Upload any floor plan PDF or image and calculate ANSI Z765-compliant GLA in minutes. Works with CubiCasa, Matterport, iGUIDE exports, and any floor plan image.
Get StartedRelated reading
- Appraisal sketch requirements for ANSI compliance
- ANSI Z765 square footage standard explained
- What is gross living area (GLA)?
- Floor plan measurement tool for GLA calculation
- Appraisal sketch software alternatives for 2026
- How to read a floor plan: symbols, scales, and dimensions
- Blueprint dimensions: how to read architectural drawing scales
- Floor plan dimensions: how to read and use them for square footage
- Furniture floor plan: how to use one to verify room size
- Appraisal sketch requirements: UAD and ANSI standards: FAQ
- What changed in ANSI Z765-2021? Key updates for appraisers
- Aci Sketch vs Winsketch: comparison
- Apex Sketch vs Cubicasa: comparison
- Apex Sketch vs Winsketch: comparison
- Canvas vs Cubicasa: comparison
Frequently Asked Questions
What is the difference between WinSketch and CubiCasa?
WinSketch and CubiCasa are different tools with different strengths. The best choice depends on your workflow, budget, and whether you need features like 3D scanning, floor plan generation, GLA calculation, or design capabilities. This page breaks down a direct comparison.
Which is better for real estate appraisers: WinSketch or CubiCasa?
Winsketch and Cubicasa serve different workflows. Winsketch is better suited for one use case while Cubicasa fits another: the right choice depends on whether you need field capture or office-based GLA calculation from existing floor plans.
Can WinSketch and CubiCasa be used together?
Winsketch and Cubicasa can complement each other in some workflows: for example, using one for field capture and the other for GLA calculation and reporting. Check the comparison table above for specific integration details.
How much does WinSketch cost compared to CubiCasa?
WinSketch and CubiCasa have different pricing models: one may charge per user, per project, or via annual subscription, while the other may offer a free tier or pay-per-use option. Check the comparison table above for current pricing details and which offers better value for your volume of work.
Which is easier to use: WinSketch or CubiCasa?
Ease of use depends on your starting point. WinSketch tends to fit one type of user or workflow, while CubiCasa is designed for another. If you are working from an existing floor plan PDF and need to calculate square footage quickly, a browser-based tool like PlanSnapper may reduce the learning curve entirely: no software installation required.

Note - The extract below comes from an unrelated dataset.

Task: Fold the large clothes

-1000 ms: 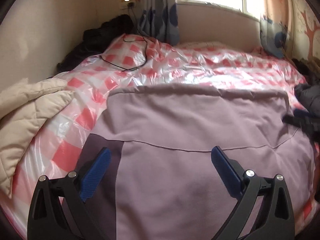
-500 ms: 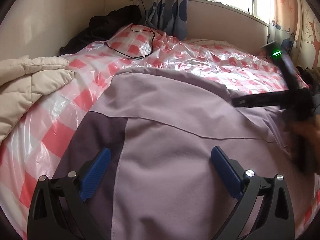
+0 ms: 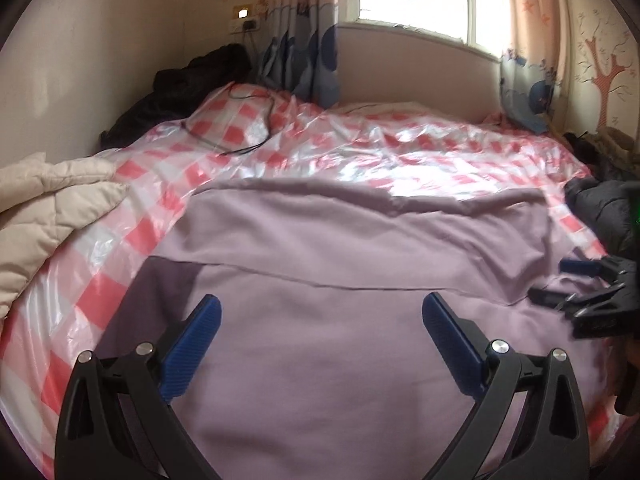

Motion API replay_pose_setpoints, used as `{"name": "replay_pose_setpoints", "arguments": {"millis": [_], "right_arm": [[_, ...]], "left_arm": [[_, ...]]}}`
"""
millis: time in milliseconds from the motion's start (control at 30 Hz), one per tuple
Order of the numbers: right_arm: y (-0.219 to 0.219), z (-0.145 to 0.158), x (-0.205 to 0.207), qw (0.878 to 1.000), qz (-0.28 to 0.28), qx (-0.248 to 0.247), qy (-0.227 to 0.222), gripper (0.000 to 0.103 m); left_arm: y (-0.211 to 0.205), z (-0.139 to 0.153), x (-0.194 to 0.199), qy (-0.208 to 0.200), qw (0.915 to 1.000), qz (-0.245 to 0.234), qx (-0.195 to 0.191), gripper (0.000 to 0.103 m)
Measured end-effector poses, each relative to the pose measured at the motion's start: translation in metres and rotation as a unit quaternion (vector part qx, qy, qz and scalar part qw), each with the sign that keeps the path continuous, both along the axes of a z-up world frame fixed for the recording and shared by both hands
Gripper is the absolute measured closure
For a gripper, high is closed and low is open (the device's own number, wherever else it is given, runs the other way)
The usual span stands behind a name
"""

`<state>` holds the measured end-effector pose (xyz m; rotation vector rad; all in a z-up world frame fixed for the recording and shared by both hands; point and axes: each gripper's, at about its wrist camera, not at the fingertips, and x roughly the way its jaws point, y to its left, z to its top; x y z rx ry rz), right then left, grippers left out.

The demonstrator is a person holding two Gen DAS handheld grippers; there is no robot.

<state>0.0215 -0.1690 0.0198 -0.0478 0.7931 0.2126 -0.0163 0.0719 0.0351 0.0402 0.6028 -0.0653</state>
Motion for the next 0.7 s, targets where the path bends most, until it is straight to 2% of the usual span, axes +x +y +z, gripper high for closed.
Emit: {"name": "replay_pose_setpoints", "arguments": {"millis": [100, 167, 267, 300, 333, 433, 500, 600, 700], "right_arm": [[-0.022, 0.01, -0.026, 0.999, -0.036, -0.003, -0.028, 0.006], [-0.038, 0.004, -0.036, 0.997, -0.066, -0.01, -0.03, 0.006], [-0.071, -0.04, -0.036, 0.995, -0.093, 0.023, 0.03, 0.006], [-0.077, -0.052, -0.038, 0.995, -0.086, 0.049, 0.025, 0.006], [-0.08, -0.052, -0.04, 0.995, -0.087, 0.053, 0.019, 0.006], [-0.08, -0.036, -0.039, 0.993, -0.095, 0.054, 0.034, 0.006], [-0.085, -0.016, -0.042, 0.993, -0.095, 0.074, 0.014, 0.006], [-0.086, 0.008, -0.03, 0.993, -0.095, 0.064, -0.016, 0.006], [-0.09, 0.019, -0.007, 0.993, -0.106, 0.058, -0.019, 0.006]], "left_arm": [[-0.012, 0.002, -0.001, -0.007, 0.9999, -0.012, 0.001, 0.006], [-0.016, 0.002, 0.0, -0.004, 0.9998, -0.019, 0.0, 0.006], [-0.022, -0.001, 0.001, -0.002, 0.9997, -0.024, 0.001, 0.006], [-0.024, -0.002, 0.002, 0.0, 0.9997, -0.025, 0.002, 0.006], [-0.024, -0.003, 0.002, 0.001, 0.9997, -0.025, 0.002, 0.006], [-0.024, -0.004, 0.003, 0.004, 0.9997, -0.023, -0.002, 0.006], [-0.025, -0.004, 0.003, 0.004, 0.9997, -0.024, -0.001, 0.006], [-0.024, -0.004, 0.004, 0.005, 0.9997, -0.025, -0.002, 0.006], [-0.025, -0.006, 0.005, 0.009, 0.9997, -0.024, 0.0, 0.006]]}}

Do I need WinSketch or CubiCasa if I already have a floor plan PDF?
If you already have a floor plan as a PDF or image, you may not need either tool. PlanSnapper lets you upload the PDF directly and trace walls in your browser to calculate GLA: no software installation required. Both WinSketch and CubiCasa are most useful for creating sketches from scratch or capturing measurements in the field.
Which works better for calculating GLA: WinSketch or CubiCasa?

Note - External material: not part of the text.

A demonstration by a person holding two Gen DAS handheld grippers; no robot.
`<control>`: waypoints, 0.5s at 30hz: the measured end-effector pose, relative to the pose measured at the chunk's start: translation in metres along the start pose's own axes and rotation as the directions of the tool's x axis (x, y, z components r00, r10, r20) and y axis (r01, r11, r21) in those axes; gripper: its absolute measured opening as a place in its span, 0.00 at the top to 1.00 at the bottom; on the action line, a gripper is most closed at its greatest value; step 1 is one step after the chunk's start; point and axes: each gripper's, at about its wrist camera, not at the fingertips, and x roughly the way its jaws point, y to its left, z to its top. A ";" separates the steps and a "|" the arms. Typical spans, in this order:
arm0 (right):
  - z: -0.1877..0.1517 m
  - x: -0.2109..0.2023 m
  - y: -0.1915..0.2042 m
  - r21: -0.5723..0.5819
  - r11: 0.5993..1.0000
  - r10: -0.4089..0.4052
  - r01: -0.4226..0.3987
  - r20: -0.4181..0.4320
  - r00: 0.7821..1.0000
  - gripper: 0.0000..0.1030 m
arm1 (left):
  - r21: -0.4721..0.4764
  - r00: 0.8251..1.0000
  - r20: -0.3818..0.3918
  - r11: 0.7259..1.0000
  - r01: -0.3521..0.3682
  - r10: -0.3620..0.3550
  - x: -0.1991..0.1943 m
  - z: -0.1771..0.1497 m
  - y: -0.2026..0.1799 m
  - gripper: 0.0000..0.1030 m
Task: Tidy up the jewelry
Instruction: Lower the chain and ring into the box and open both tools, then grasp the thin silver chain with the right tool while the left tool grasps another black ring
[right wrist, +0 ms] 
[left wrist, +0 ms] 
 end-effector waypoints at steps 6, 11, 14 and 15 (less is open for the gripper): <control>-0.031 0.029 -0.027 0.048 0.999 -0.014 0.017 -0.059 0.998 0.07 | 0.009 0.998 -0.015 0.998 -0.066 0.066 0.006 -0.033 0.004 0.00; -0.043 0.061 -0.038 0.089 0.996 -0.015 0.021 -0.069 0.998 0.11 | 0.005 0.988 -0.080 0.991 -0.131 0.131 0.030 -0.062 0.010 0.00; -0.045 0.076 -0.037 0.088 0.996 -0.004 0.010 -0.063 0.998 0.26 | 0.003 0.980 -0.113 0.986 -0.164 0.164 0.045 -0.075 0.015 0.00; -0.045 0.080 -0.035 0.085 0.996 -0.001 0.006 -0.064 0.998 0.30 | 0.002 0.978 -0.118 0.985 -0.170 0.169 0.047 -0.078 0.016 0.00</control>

Both WinSketch and CubiCasa can support GLA calculation, but the workflow differs. One may require field measurement and sketch entry while the other may allow importing existing floor plans. If your starting point is an existing PDF or image floor plan, PlanSnapper provides a faster path: upload, trace, and get the GLA figure without entering either tool's workflow.
How do WinSketch and CubiCasa handle existing floor plan PDFs?
Neither WinSketch nor CubiCasa is primarily designed to import and calculate square footage from an existing PDF floor plan. Both tools are built around creating or capturing floor plans from scratch. If you already have a PDF floor plan, PlanSnapper lets you upload it directly, trace the walls, and get an accurate GLA figure without redrawing anything.
Which is better for occasional users: WinSketch or CubiCasa?
WinSketch and CubiCasa are both specialized tools with learning curves that reward regular use. Occasional users often find dedicated subscription tools hard to justify. For someone who needs to calculate square footage a few times a month, PlanSnapper is designed for exactly that: no training required, no annual contract, upload and measure in minutes.